Elizabeth's vision blurred with unshed tears as she pulled him into her arms. "Yeah, Jack did it."
Jack nuzzled into her chest, his voice muffled. "Jack doesn't like Uncle Sawyer. He bullied Mom. He bullied Dad. But—" He hesitated. "But Jack doesn't hate him either."
Elizabeth didn't answer. She just held him and gently patted his back.
Outside, the sun was warm and bright. The castle grew smaller and smaller until it was just a tiny black speck on the horizon, then disappeared from sight.
On their first day back in Mirandia, Elizabeth did not go to Smith Manor.
She headed first to Nightfall's new headquarters, an unremarkable office building in the downtown business district, plain on the outside but a fortress on the inside.
David was already waiting in the conference room, dressed in a sharp suit, his hair slicked back without a strand out of place. He looked noticeably more grounded than he had a few months earlier. When he saw Elizabeth come in, he stood and gave her a small nod.
"Ms. Windsor."
Elizabeth sat down across from him, giving him a quick once-over. "Long time no see. You've worked hard."
David smiled faintly. "There's been a lot to deal with."

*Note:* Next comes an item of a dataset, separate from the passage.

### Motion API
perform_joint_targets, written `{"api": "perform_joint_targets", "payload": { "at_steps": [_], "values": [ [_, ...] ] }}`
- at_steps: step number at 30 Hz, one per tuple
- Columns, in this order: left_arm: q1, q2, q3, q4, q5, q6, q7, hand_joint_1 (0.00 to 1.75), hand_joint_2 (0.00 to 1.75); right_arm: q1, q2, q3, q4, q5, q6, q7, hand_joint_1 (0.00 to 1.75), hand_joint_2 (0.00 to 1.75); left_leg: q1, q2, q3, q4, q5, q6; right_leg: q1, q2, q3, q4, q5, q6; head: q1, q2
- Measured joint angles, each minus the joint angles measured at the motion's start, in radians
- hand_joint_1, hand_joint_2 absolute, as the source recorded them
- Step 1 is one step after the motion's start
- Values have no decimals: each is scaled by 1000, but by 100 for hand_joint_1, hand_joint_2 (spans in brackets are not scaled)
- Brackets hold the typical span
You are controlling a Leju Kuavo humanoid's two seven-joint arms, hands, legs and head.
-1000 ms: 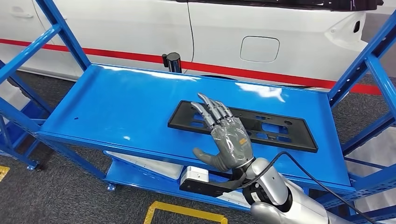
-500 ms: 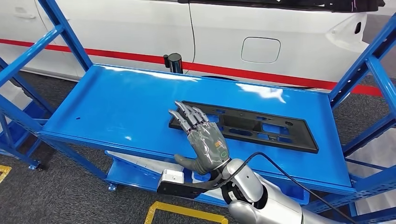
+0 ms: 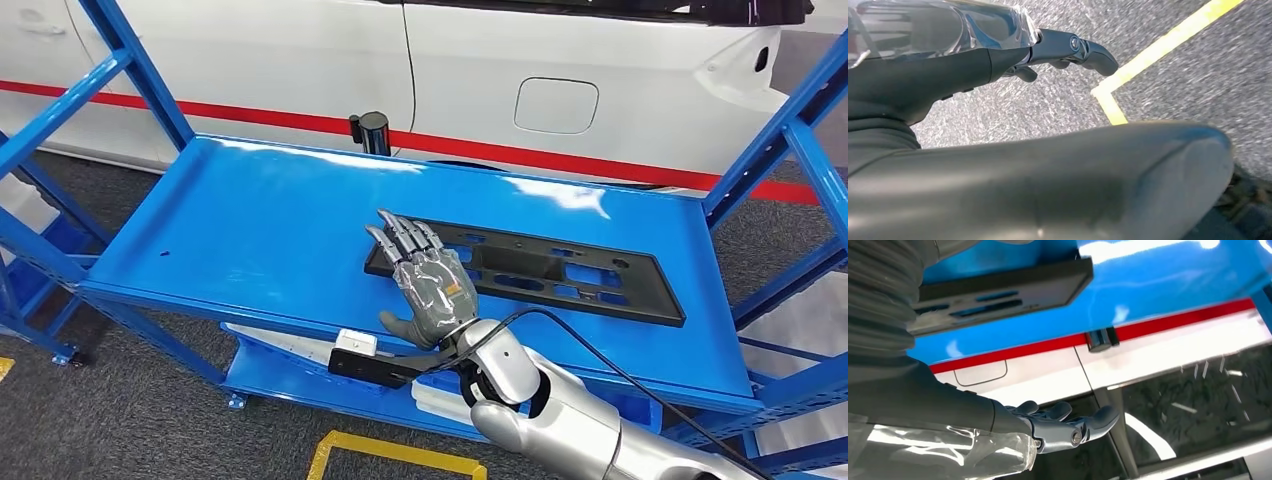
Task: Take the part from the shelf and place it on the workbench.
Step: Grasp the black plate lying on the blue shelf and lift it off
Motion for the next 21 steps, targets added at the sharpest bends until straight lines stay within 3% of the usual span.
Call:
{"api": "perform_joint_targets", "payload": {
  "at_steps": [2, 3, 5, 7, 8, 9, 11, 12, 14, 17, 19, 21],
  "values": [
    [2, 1, 0, 0, -3, 0, 0, 0, 0, -5, 0, 2, 18, 3, 12, -1, 0, 175, 1, 1, 3, -4, 3, 14, -3, -1, -11, 27, -21, 9, 1, 0],
    [1, 2, 0, 0, -4, 0, -1, 0, 0, -8, 0, 2, 28, 4, 17, -1, 0, 175, 2, 1, 5, -6, 4, 21, -4, -2, -29, 70, -46, 12, 2, 0],
    [-2, 4, 0, 0, -9, -1, -2, 0, 0, -13, 1, 5, 49, 9, 27, -1, 0, 175, 0, 3, 7, -6, 4, 27, -5, -2, -98, 215, -111, 14, 3, 0],
    [-3, 4, 0, 0, -13, -1, -2, 0, 0, -14, 1, 9, 71, 17, 35, 1, 0, 175, -3, 3, 7, -6, 3, 29, -5, -2, -155, 320, -138, 14, 4, 0],
    [-4, 4, 0, 0, -15, -1, -2, 0, 0, -15, 1, 11, 82, 22, 40, 3, 0, 175, -4, 3, 8, -6, 3, 29, -5, -2, -155, 314, -123, 13, 4, 0],
    [-5, 4, 0, 0, -17, -2, -2, 0, 0, -18, 1, 12, 91, 27, 44, 6, 0, 175, -5, 3, 10, -6, 2, 28, -5, -2, -133, 262, -89, 10, 4, 0],
    [-8, 5, 0, 0, -22, -2, -1, 0, 0, -27, 2, 13, 109, 35, 52, 14, 0, 175, -8, 2, 12, -5, -1, 25, -4, -3, -62, 113, -20, 3, 4, 0],
    [-9, 5, 0, 0, -25, -2, 0, 0, 0, -33, 3, 13, 118, 37, 56, 19, 0, 175, -9, 2, 12, -4, -2, 22, -2, -4, -34, 54, 0, 0, 4, 0],
    [-12, 6, 0, 0, -29, -2, 3, 0, 0, -40, 4, 13, 138, 38, 63, 28, 0, 175, -11, 2, 10, -4, -3, 14, 3, -3, -15, 10, 5, -4, 4, 0],
    [-12, 9, 0, 0, -31, -2, 8, 0, 0, -46, 4, 12, 162, 37, 70, 43, 0, 175, -6, 2, 1, 15, -20, 1, 2, -2, -16, 6, 10, -16, 3, 0],
    [-13, 10, 0, 0, -31, -2, 9, 0, 0, -52, 4, 9, 176, 35, 75, 57, 0, 175, -3, 3, -44, 115, -76, -9, -1, -3, -15, 5, 12, -23, 1, 0],
    [-11, 12, 0, 0, -31, -2, 10, 0, 0, -55, 3, 6, 193, 34, 80, 72, 0, 175, -2, 3, -114, 265, -138, -16, -1, -3, -16, 5, 12, -25, -1, 0]
  ]
}}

He didn't bother with small talk. He simply reached down, grabbed a black duffel bag from beside his chair, set it on the table, and pulled the zipper open.
Elizabeth glanced down. Inside was a puppet, a life-size puppet dressed in an ornate formal gown, its face painted with flawless makeup. Stuffed into the bag, its limbs were twisted at odd angles, its position grotesque, like a real person who had been folded up and packed away.